On today's light U.S. economic calendar, the Institute for Supply Management releases its non-manufacturing index for July at 10 a.m. ET. Meanwhile, Tyson Foods (TSN) is among the few companies releasing earnings this morning. Avis Budget (CAR), Caesars Entertainment (CZR), Marriott (MAR), Shake Shack (SHAK), and Take-Two Interactive (TTWO) are out with their quarterly numbers after today's closing bell. (CNBC)


Trump is set to make a statement today about the two mass shootings over the weekend in Ohio and Texas, killing at least 29 people. As investigators searched for a motive in the Dayton massacre, police in El Paso began to assemble a picture of a gunman apparently motivated by a hatred for immigrants. (CNBC)

* Trump tells reporters 'perhaps' more needs to be done on gun control (USA Today)
* US cybersecurity firm terminates service for 8chan after El Paso shooting (CNBC)
* Attack on Texas shoppers to be handled as domestic terrorism (AP)

Facebook (FB) plans to rebrand Instagram to "Instagram from Facebook" and WhatsApp to "WhatsApp from Facebook" to make it clearer they are owned by the tech giant, Time reported.
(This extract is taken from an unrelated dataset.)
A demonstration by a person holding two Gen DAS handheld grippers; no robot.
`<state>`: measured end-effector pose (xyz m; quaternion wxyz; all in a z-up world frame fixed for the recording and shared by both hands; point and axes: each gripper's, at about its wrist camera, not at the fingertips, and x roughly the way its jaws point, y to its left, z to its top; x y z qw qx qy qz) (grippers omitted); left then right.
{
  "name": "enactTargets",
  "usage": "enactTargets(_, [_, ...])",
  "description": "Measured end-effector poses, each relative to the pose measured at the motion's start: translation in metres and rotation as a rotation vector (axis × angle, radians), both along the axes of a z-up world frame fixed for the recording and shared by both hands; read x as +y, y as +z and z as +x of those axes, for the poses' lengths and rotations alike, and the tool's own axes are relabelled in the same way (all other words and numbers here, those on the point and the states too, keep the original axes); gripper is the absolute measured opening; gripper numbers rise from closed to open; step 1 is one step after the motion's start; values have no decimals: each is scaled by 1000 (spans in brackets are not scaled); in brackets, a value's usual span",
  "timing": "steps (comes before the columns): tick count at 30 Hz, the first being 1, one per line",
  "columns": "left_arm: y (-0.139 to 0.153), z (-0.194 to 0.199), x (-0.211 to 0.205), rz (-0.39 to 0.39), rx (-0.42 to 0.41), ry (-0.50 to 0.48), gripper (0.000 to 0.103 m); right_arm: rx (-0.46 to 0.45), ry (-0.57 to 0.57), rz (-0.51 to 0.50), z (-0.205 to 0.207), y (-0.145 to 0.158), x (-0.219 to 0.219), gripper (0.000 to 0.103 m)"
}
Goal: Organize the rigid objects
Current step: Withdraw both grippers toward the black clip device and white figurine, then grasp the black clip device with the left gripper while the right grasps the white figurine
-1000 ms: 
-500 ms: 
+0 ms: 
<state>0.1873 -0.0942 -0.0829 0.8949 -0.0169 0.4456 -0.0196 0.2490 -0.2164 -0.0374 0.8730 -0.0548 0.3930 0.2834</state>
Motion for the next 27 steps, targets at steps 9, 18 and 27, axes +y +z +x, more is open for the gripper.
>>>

Currently, the FTC is investigating whether the social media company has monopoly powers.

* Justice Department, FTC skirmish over antitrust turf (WSJ)

U.S. broadcaster Fox (FOXA) agreed to buy Credible Labs Inc (CRD) in a deal valuing the online finance broker at $397 million, as the Murdoch-controlled firm hunts for growth following the sale of its film and TV assets to Disney (DIS). (Reuters)

CVS Health (CVS) has a plan to win over millennials and it looks a lot like Amazon Prime: free home delivery of products from shampoo to cold medicine, all for an annual membership fee of $48. CVS' CarePass program goes nationwide today. (CNBC)

Sales of Huawei's smartphones are soaring in China due to a patriotic buying spree to help ease the impact of widening U.S. restrictions on the tech firm. Huawei's smartphone sales in China rose to a record 38% in its second quarter. (WSJ)

Carrie Lam, Hong Kong's embattled leader, said today she believes her city is on the verge of "a very dangerous situation." Hundreds of thousands of protesters have taken to the streets since early June, spurred by their opposition to a proposed bill that would have allowed people in Hong Kong to be extradited to Mainland China. (CNBC)

* Longstanding economic frustration is fueling Hong Kong's protests, expert says (CNBC)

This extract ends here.